=== Begin Enclosure ===

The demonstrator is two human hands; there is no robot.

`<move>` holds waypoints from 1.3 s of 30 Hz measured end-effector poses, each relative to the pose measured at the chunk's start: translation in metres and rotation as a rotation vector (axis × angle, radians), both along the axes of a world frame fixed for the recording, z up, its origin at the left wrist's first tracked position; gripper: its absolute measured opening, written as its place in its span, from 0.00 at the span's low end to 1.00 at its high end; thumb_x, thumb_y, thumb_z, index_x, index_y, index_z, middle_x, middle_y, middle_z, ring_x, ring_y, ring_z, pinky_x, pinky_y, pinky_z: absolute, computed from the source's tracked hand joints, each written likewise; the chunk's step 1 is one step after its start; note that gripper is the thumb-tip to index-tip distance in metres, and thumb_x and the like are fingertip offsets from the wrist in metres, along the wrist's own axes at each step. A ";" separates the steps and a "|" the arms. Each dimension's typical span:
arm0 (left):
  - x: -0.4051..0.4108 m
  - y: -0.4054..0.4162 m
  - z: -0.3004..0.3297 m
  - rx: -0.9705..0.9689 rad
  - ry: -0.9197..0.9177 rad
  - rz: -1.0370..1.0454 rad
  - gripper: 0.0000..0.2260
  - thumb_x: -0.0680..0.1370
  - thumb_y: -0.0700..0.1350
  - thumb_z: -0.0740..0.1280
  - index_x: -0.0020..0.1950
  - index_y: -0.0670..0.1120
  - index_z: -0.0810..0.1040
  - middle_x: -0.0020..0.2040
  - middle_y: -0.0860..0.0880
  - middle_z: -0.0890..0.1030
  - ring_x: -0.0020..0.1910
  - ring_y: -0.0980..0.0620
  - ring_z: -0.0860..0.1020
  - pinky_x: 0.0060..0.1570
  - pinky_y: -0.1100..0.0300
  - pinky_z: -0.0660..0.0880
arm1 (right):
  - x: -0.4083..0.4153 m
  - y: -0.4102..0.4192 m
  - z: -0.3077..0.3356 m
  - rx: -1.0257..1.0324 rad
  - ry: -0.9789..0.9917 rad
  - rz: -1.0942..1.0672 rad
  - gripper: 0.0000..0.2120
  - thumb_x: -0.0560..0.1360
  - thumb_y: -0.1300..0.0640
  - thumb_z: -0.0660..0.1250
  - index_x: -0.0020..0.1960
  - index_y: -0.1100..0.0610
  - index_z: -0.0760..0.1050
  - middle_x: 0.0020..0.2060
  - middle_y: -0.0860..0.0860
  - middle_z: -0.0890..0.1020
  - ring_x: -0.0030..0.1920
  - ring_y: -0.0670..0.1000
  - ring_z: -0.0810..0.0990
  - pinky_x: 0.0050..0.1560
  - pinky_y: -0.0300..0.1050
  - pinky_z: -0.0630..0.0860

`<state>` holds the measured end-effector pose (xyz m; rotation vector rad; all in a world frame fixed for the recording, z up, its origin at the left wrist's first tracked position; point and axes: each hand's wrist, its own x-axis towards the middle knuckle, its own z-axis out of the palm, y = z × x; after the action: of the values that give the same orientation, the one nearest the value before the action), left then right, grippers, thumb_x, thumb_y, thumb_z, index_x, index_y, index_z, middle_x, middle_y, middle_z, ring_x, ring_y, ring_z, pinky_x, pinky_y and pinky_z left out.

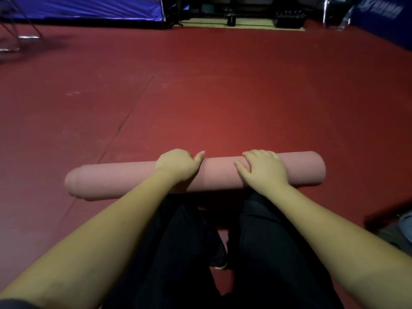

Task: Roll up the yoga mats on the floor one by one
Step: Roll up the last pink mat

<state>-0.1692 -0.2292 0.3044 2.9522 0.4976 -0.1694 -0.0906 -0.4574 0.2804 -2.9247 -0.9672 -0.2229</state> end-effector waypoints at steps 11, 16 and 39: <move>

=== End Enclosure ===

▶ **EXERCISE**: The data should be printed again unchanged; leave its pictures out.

▶ **RESULT**:
The demonstrator is two human hands; there is no robot.

`<move>` holds waypoints from 1.3 s of 30 Hz measured end-effector poses, each relative to the pose measured at the chunk's start: translation in metres and rotation as a rotation vector (axis × angle, radians), both along the axes of a world frame fixed for the recording, z up, its origin at the left wrist's first tracked position; gripper: its absolute measured opening, written as its place in its span, from 0.00 at the span's low end to 1.00 at its high end; thumb_x, thumb_y, thumb_z, index_x, index_y, index_z, middle_x, middle_y, middle_z, ring_x, ring_y, ring_z, pinky_x, pinky_y, pinky_z: absolute, computed from the source's tracked hand joints, each written likewise; the chunk's step 1 is one step after its start; note that gripper is the thumb-tip to index-tip distance in metres, and thumb_x and the like are fingertip offsets from the wrist in metres, along the wrist's own axes at each step. A ";" separates the steps and a "|" the arms. Each dimension's typical span:
arm0 (left):
  - x: -0.4051..0.4108 m
  - y: -0.4054..0.4162 m
  - z: -0.3004..0.3297 m
  - rx: -0.9705..0.9689 rad
  - ry: -0.9197..0.9177 rad
  - rz: -1.0370..1.0454 rad
  - gripper: 0.0000..0.2260
  - thumb_x: -0.0680..0.1370
  - thumb_y: -0.0700..0.1350
  - thumb_z: -0.0740..0.1280
  - index_x: -0.0020..0.1950
  - index_y: -0.0670..0.1120
  - index_z: -0.0810..0.1040
  - middle_x: -0.0020..0.2040
  - middle_y: -0.0860..0.0880
  - middle_z: -0.0890..0.1030
  - ring_x: -0.0020..0.1910
  - ring_y: -0.0980..0.0620
  - ring_z: -0.0860..0.1020
  - pinky_x: 0.0060..0.1570
  - pinky_y: -0.1100..0.0300
  - pinky_z: -0.0660..0.0880
arm1 (right):
  - x: -0.4083..0.4153 m
  - y: -0.4102..0.4192 m
  - z: -0.3077..0.3356 m
  - rx: -1.0257..1.0324 rad
  - ry: -0.9789..0.9917 rad
  - rz: -1.0942..1.0672 rad
  - gripper: 0.0000..0.2120
  - thumb_x: -0.0560..0.1360
  - thumb_y: -0.1300..0.0640
  - thumb_z: -0.0660..0.1250
  - index_x: -0.0020..0.1960
  - index_y: -0.1100..0.0610
  - index_z: -0.0760..0.1050
  - middle_x: 0.0020..0.2060
  - middle_y: -0.0860..0.0860
  - middle_z: -0.0890..0.1020
  - ring_x: -0.0030..0.1920
  - ring_y: -0.0670..0.1000
  - ring_z: -0.0810..0.0990
  - pinky_x: 0.0050..0.1560
  - pinky_y: -0.0300..0.1050
  - pinky_z: -0.0630..0.0860

`<state>` holds the measured end-effector pose (xyz m; rotation vector rad; all in a world frame fixed for the recording, z up, its origin at the left wrist's first tracked position; point and axes: each hand's wrist, its own x-axis towards the middle knuckle, its own z-axis out of the palm, y = z × x; after the action: of the values that give the same orientation, the one nearest the value before the action), left then right, grippers, thumb_x, thumb_y, thumb_z, index_x, index_y, index_z, middle_x, middle_y, middle_z, ring_x, ring_y, ring_z, pinky_x, pinky_y and pinky_z left out.


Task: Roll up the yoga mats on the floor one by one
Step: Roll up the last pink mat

<state>-0.1692 -0.2292 0.3044 2.9522 0.4976 -0.1694 -0.0906 -0.4574 0.2804 -2.9247 -0.9672 -0.2229</state> end-effector waypoints at steps 11, 16 and 39: <move>

Work on this exercise has been completed.